- _Recorded data_
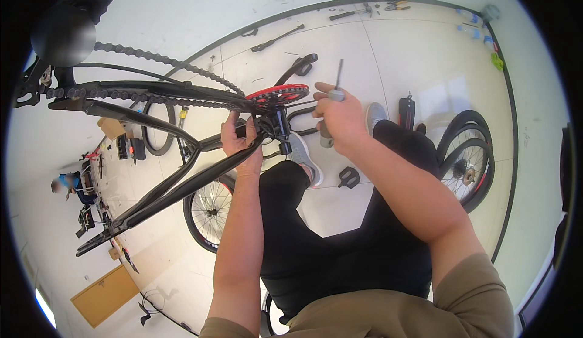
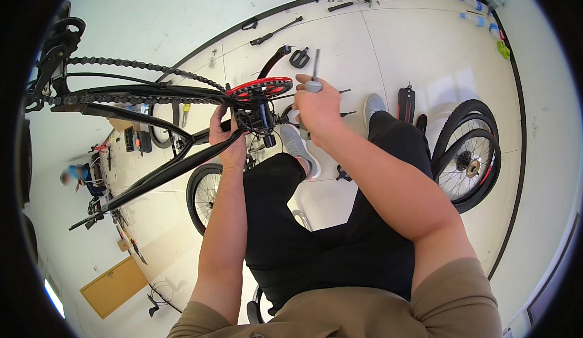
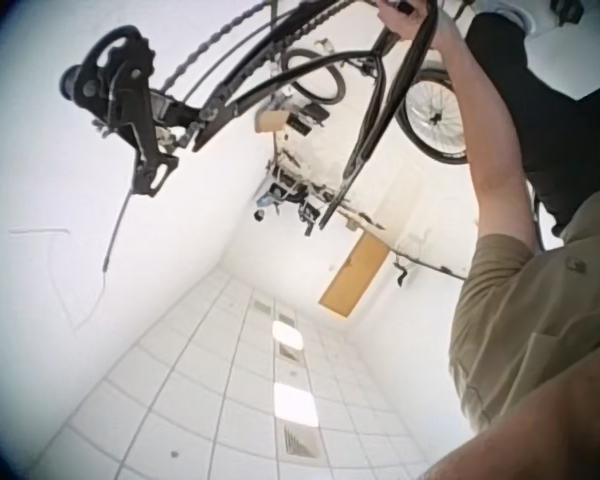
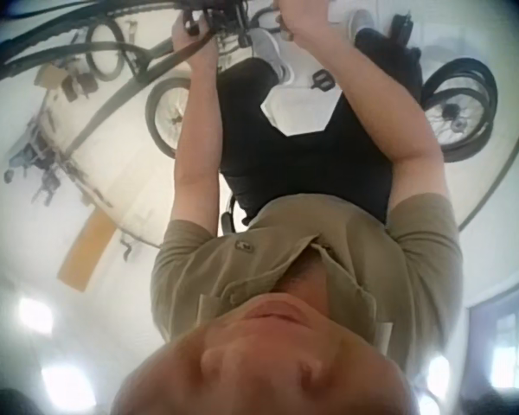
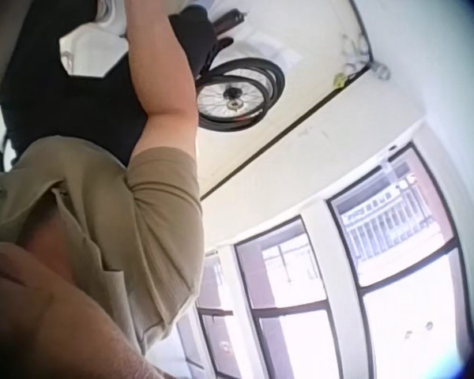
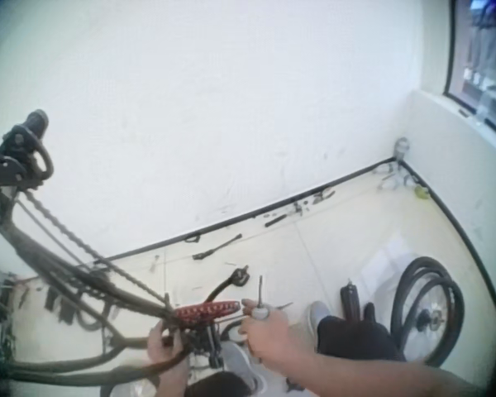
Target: The person uses a screwdriver to tighten bolts on the crankset and chainring of a bicycle frame held upside down. The person rotates the crank arm to check alignment and continues adjusting the chainring bolts.
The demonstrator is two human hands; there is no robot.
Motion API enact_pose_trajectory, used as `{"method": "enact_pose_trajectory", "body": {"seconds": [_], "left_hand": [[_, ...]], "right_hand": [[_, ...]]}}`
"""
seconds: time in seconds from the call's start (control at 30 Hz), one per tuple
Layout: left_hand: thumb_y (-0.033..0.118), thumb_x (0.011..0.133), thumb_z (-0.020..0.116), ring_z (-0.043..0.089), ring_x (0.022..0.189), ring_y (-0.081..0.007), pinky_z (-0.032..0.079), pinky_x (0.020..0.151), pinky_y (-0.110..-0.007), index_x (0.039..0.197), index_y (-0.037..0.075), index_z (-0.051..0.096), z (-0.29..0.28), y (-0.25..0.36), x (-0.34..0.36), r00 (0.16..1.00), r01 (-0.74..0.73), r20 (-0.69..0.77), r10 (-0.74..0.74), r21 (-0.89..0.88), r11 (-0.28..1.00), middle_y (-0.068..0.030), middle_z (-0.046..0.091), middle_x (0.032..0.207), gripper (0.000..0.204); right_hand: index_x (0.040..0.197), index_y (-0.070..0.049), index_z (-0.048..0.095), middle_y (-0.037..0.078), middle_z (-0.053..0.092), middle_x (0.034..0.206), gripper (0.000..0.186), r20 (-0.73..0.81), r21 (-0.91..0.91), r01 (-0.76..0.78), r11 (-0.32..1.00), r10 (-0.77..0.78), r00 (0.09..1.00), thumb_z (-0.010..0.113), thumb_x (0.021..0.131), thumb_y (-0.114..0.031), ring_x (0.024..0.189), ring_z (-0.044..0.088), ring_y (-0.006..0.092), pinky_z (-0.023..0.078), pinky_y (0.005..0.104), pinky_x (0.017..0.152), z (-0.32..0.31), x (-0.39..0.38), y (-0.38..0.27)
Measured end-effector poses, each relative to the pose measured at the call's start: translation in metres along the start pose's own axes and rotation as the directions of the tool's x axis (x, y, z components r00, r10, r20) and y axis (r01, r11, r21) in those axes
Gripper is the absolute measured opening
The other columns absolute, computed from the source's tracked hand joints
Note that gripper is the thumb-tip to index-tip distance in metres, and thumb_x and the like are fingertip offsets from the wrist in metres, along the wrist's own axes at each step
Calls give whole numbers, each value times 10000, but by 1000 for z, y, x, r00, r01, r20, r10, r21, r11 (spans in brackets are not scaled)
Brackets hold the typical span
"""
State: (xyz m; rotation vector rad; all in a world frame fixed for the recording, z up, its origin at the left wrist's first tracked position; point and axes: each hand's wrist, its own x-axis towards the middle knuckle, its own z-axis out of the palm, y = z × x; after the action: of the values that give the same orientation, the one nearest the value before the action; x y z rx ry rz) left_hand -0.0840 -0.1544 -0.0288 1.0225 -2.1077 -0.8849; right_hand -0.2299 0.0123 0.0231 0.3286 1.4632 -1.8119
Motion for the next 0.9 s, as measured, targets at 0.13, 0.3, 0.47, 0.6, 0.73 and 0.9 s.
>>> {"method": "enact_pose_trajectory", "body": {"seconds": [0.13,0.3,0.47,0.6,0.73,0.9], "left_hand": [[75,860,694,610,920,-306,456,931,-414,1195,-3,609,3,-9,-3,983,-168,-54,175,115,979,-163,663,1001,354],[80,859,700,608,910,-317,375,1056,-456,1174,-1,621,4,-3,-4,981,-173,-71,180,93,980,-170,671,994,335],[46,862,668,613,930,-315,354,1083,-466,1206,-7,616,1,-1,-4,975,-213,-49,219,101,972,-175,675,1046,352],[-15,874,603,598,1053,-340,313,1113,-487,1296,17,563,1,-4,-5,949,-308,-37,312,76,948,-179,635,1179,425],[-37,886,563,580,1072,-353,341,1077,-465,1338,32,535,1,6,-7,957,-290,20,290,158,944,-179,618,1209,458],[-75,882,537,579,1041,-352,409,990,-428,1347,44,534,3,-2,-5,944,-329,5,330,98,939,-177,617,1193,480]], "right_hand": [[1238,-40,629,80,643,1060,503,89,-221,88,971,-69,994,575,741,11,653,565,136,463,298,564,10,-5,10],[1217,-55,644,49,614,896,495,84,-223,209,952,-195,977,565,740,47,585,515,96,423,292,509,9,7,33],[1289,-45,596,66,612,990,542,71,-202,143,969,-131,989,549,756,44,616,561,122,440,287,494,9,9,29],[1346,-23,533,84,628,1027,579,75,-96,-20,995,27,997,536,770,30,707,607,145,462,291,518,10,6,19],[1377,-28,495,111,640,1087,604,81,-79,-89,993,95,992,532,777,23,781,615,147,478,303,568,10,5,14],[1390,-35,476,123,648,1096,591,88,-42,-137,990,140,986,562,807,11,774,607,144,475,304,583,11,4,10]]}}
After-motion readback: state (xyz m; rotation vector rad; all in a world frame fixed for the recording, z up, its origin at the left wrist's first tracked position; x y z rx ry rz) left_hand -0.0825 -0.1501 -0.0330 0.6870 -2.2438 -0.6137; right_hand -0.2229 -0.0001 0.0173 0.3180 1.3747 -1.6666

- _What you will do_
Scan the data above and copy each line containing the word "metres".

- _Your solution_
Measured end-effector poses, each relative to the pose measured at the call's start: translation in metres along the start pose's own axes and rotation as the directions of the tool's x axis (x, y, z components r00, r10, r20) and y axis (r01, r11, r21) in those axes
Note that gripper is the thumb-tip to index-tip distance in metres, and thumb_x and the like are fingertip offsets from the wrist in metres, along the wrist's own axes at each step

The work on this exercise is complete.